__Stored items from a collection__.
------------------------------

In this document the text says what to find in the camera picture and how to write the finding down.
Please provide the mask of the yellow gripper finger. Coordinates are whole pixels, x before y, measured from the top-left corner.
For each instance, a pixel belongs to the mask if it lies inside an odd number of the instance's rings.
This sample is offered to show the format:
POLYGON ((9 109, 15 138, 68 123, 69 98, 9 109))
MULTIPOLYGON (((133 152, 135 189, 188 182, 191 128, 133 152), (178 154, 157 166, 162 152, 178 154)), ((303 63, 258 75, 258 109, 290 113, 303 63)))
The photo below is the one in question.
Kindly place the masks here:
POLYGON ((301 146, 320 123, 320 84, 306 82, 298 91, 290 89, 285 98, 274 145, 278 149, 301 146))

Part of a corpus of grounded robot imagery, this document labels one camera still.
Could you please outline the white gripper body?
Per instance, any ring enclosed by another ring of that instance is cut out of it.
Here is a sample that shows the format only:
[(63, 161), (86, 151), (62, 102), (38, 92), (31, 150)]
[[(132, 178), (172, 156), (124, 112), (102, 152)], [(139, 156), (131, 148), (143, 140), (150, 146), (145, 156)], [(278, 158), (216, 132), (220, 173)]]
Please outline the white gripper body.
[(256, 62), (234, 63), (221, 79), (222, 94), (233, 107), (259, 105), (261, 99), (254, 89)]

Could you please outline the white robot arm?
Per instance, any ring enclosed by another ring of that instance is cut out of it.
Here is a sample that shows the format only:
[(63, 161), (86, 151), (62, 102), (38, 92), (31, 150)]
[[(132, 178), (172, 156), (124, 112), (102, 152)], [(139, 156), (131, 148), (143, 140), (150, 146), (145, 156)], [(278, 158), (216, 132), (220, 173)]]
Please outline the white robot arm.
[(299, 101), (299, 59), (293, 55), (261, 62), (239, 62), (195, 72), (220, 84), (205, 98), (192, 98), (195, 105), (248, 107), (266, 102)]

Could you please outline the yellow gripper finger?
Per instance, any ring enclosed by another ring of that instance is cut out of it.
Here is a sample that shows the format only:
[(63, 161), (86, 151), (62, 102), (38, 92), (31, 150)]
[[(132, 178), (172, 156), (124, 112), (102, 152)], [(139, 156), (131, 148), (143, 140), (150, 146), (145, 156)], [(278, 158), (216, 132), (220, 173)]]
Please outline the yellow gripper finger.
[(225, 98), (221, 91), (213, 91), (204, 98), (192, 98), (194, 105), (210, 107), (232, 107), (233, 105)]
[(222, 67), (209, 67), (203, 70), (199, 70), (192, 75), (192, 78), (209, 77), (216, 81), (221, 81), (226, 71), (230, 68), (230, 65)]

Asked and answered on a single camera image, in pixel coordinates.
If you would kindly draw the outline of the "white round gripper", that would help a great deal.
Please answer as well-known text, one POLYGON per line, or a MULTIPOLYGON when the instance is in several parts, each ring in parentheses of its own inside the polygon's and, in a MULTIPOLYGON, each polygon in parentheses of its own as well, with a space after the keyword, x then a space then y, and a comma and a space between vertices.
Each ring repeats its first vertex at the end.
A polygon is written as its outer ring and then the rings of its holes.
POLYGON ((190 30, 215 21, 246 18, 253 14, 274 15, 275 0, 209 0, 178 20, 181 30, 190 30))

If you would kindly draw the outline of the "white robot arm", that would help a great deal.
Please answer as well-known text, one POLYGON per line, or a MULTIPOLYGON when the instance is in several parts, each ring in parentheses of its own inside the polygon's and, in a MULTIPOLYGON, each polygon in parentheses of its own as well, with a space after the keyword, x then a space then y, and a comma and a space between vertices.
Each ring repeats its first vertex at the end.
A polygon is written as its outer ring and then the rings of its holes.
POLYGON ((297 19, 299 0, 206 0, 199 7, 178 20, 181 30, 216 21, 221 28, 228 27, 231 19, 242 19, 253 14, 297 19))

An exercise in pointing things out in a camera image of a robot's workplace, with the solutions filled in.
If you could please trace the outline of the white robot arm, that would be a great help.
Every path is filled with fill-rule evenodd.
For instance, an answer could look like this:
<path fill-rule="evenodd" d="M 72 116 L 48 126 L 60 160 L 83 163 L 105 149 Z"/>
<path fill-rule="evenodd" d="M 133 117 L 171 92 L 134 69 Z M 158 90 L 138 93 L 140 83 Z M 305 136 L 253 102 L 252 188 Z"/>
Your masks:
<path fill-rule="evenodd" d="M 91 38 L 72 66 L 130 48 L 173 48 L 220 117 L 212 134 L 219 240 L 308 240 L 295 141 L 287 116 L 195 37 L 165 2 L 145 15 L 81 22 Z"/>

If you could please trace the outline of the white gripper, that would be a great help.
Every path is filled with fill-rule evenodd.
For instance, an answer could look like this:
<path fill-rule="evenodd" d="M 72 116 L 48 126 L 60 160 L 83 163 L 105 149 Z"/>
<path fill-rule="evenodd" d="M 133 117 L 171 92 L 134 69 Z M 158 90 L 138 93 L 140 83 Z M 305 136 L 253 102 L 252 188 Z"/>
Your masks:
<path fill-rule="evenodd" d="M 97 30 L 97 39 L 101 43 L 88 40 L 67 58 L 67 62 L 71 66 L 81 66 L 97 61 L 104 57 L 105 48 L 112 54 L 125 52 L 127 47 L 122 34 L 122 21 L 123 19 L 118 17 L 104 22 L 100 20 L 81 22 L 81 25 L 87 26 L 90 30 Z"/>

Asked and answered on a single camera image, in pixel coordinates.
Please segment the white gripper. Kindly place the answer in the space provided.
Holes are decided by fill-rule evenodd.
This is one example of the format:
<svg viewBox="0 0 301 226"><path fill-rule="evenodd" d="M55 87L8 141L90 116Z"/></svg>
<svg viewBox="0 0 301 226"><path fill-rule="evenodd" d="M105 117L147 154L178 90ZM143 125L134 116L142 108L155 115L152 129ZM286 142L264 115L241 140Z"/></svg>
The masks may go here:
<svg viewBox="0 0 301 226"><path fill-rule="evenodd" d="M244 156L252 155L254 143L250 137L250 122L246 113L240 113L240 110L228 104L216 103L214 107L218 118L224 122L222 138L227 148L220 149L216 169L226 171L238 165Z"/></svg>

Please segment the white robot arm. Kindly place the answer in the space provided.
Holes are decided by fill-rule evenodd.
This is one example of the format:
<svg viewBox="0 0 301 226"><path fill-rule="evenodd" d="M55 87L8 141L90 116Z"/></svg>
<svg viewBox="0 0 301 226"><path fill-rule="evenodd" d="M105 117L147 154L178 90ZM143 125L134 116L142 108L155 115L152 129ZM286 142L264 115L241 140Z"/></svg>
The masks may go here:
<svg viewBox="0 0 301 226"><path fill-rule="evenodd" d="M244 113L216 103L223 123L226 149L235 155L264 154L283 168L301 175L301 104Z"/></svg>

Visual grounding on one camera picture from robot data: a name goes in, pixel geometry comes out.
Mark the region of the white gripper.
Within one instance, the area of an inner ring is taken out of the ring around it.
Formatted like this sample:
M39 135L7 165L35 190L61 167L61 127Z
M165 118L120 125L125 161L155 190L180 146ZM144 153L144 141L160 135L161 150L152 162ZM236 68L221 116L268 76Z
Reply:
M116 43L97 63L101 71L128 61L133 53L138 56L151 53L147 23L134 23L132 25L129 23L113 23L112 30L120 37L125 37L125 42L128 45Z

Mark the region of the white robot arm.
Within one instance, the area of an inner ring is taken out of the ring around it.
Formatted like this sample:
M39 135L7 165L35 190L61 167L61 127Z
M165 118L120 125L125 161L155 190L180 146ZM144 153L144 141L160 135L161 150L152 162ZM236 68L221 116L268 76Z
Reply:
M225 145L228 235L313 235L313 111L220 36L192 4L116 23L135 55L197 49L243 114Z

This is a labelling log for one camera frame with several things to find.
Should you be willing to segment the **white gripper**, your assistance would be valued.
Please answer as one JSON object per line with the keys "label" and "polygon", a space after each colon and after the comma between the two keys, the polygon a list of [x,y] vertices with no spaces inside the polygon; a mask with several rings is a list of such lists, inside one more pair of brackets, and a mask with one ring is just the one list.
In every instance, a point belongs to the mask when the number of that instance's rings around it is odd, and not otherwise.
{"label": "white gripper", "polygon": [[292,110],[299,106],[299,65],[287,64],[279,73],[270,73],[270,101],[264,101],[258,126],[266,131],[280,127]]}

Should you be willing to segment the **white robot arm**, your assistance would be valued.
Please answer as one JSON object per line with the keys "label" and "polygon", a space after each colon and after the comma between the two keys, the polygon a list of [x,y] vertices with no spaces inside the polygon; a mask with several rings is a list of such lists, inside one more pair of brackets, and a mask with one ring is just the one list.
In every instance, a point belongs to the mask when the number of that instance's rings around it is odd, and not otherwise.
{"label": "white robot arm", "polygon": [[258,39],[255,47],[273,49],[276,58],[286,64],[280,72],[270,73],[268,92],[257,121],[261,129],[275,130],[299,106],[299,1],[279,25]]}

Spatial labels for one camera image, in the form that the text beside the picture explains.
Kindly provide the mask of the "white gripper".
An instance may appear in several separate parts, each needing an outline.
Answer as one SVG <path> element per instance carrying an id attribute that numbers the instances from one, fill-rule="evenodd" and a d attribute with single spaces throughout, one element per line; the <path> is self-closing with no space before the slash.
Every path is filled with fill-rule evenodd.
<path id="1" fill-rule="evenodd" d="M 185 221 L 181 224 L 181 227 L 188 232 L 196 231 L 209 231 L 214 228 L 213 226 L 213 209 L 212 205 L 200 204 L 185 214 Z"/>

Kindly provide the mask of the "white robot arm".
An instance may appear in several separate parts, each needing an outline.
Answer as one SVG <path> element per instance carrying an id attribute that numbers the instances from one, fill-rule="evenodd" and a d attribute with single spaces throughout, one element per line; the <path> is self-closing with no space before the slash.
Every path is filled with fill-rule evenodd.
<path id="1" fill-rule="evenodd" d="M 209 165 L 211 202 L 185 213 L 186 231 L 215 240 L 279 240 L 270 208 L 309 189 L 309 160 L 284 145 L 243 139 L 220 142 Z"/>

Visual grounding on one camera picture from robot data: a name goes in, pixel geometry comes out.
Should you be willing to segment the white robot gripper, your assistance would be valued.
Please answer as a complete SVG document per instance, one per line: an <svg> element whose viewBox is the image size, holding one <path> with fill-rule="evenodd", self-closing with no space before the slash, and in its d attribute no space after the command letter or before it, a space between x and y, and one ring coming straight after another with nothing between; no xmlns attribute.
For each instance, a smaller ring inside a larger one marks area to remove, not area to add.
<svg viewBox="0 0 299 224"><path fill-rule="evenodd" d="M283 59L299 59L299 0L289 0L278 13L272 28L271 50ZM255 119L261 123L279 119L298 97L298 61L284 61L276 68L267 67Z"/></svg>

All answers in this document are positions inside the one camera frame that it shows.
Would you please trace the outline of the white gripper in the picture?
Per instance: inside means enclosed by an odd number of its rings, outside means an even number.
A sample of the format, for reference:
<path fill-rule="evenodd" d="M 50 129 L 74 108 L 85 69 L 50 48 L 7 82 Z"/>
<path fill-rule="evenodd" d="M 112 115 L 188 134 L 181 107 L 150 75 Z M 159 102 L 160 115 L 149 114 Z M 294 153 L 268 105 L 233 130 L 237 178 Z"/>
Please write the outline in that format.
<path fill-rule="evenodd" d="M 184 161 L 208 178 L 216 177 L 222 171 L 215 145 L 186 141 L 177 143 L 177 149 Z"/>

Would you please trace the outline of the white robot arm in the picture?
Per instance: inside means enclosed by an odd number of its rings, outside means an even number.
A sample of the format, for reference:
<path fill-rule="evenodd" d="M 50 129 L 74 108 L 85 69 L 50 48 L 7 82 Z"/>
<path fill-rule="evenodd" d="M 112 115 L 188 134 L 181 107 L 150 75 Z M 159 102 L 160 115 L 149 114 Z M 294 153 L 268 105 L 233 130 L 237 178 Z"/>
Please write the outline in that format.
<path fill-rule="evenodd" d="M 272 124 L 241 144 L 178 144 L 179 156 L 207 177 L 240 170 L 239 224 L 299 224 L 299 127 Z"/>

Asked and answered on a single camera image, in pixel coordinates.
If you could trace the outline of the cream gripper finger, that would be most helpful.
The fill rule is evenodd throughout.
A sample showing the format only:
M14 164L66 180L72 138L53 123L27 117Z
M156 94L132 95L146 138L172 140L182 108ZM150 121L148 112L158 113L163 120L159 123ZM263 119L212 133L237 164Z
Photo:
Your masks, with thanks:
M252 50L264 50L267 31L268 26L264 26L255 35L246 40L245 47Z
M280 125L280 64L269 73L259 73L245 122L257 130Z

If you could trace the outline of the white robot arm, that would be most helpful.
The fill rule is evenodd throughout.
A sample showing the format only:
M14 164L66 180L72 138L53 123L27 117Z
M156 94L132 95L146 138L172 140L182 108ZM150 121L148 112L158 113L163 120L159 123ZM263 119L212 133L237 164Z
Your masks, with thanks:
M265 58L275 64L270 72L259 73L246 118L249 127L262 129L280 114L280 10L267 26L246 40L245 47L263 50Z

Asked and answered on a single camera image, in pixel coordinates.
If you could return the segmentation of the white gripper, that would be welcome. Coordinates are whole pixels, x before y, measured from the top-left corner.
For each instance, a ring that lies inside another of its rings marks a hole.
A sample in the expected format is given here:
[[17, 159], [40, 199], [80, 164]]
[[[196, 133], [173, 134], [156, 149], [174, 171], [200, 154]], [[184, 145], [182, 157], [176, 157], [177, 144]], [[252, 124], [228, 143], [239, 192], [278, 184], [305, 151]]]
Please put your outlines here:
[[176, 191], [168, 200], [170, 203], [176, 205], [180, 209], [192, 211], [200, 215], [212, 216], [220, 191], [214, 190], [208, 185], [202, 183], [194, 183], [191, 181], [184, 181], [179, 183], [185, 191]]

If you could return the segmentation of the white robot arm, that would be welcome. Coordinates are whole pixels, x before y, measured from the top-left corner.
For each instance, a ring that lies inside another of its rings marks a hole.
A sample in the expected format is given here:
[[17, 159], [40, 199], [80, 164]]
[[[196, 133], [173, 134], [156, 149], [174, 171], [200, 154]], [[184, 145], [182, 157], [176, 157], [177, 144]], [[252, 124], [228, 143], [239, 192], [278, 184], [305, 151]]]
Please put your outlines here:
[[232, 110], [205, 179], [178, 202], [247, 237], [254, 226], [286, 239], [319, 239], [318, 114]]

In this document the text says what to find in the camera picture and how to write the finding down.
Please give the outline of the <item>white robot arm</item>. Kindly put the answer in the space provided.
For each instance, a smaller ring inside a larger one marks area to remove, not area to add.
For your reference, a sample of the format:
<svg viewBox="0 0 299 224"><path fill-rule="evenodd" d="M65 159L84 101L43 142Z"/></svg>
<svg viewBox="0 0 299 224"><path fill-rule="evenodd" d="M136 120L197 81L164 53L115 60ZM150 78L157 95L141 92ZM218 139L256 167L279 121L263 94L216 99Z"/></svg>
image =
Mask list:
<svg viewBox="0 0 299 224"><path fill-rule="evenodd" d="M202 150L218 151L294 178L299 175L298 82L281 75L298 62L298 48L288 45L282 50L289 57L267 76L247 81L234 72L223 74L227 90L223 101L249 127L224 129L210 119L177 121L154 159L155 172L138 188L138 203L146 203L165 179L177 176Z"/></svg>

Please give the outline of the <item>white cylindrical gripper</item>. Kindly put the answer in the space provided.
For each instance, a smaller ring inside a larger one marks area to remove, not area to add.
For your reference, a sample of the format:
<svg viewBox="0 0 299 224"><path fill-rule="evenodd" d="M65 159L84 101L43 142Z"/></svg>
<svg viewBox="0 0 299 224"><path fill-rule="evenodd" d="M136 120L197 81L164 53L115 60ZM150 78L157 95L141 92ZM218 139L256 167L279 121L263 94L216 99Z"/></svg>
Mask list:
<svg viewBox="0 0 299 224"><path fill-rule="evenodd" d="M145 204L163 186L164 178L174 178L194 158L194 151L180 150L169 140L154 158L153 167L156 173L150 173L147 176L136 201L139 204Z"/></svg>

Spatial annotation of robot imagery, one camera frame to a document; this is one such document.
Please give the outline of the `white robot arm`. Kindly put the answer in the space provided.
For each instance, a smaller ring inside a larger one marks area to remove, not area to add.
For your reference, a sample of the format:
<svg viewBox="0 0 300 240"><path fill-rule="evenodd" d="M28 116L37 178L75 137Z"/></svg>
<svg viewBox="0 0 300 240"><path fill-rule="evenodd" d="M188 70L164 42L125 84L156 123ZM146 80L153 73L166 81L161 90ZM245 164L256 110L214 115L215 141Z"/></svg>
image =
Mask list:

------------------------------

__Requirement__. Only the lines that contain the string "most" should be copied from the entries above.

__Answer to the exercise__.
If you could trace the outline of the cream gripper finger, that would be most helpful.
If you could trace the outline of the white robot arm, that would be most helpful.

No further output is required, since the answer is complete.